Very early on in my career, I was asked by a friend to do a talk at a developer meetup, for the reason that I was a woman and that they didn’t really have any female speakers or attendees. I felt quite offended that I was being asked to speak, not because I had something worthwhile to share with the community but simply because I was a woman.

I also felt some guilt - perhaps I should find something to talk about, after all, women are underrepresented in the coding world, and seeing that there was a woman on the schedule might encourage other women to join the meetup, or to think about a career in coding. But ultimately I knew that unless I felt like I was going to provide an interesting or insightful talk to the attendees I wouldn’t have felt happy delivering it.

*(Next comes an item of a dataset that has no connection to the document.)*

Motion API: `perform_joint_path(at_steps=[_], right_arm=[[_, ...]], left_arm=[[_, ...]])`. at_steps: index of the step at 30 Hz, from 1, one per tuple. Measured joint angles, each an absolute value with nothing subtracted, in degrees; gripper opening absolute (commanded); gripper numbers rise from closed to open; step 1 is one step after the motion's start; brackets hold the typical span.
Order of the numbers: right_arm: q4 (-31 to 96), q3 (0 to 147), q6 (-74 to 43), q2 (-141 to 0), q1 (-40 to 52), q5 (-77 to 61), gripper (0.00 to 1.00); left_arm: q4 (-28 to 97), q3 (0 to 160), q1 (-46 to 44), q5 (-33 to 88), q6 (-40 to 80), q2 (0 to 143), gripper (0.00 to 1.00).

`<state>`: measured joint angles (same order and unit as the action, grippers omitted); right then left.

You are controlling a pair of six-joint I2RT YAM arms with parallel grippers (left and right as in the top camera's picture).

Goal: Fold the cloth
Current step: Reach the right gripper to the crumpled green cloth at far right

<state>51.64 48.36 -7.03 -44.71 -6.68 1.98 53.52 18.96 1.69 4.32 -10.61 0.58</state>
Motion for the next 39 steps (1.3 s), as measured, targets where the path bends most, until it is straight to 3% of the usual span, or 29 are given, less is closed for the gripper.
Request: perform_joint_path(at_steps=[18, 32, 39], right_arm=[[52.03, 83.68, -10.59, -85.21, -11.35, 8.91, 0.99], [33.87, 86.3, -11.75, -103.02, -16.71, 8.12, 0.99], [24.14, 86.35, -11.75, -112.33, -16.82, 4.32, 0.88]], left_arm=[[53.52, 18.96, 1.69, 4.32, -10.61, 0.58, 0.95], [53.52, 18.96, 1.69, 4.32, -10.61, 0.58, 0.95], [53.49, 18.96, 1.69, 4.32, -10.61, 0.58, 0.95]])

A few more of the team - Nancy, Lou & Nadia

Do you have any words of wisdom for those looking to walk a similar path?


Good tech is actually all about people and there are loads of jobs you can do in tech that doesn’t involve coding if that’s not your thing. The main requirements are to have a genuine interest in tech, and I believe, have naturally a logical, process-driven mindset.

If you are looking to get into the industry you should take an interest in what’s happening in tech, analyse what you are interested in and why. Talk to as many people as you can, join groups and forums and take some free online courses in the areas you think you are interested in. This will give you a solid foundation of which roles you might like and then go and explore!


Before I found my job at EP, I found a couple of jobs I liked the look of, and emailed the employers, asking for their advice around courses and what kind of things they would be looking for in a portfolio. They were all incredibly helpful and one developer even met up for a coffee with me so I could ask lots of questions.

This for me was a very useful process and is something I would recommend for someone who is perhaps changing career later in life and needs to be efficient with their learning time before applying for jobs.

If you're looking to get into the tech world we hope that you've found this helpful.

From all of us at BrandStencil/Electric Putty - Best wishes and Good luck!!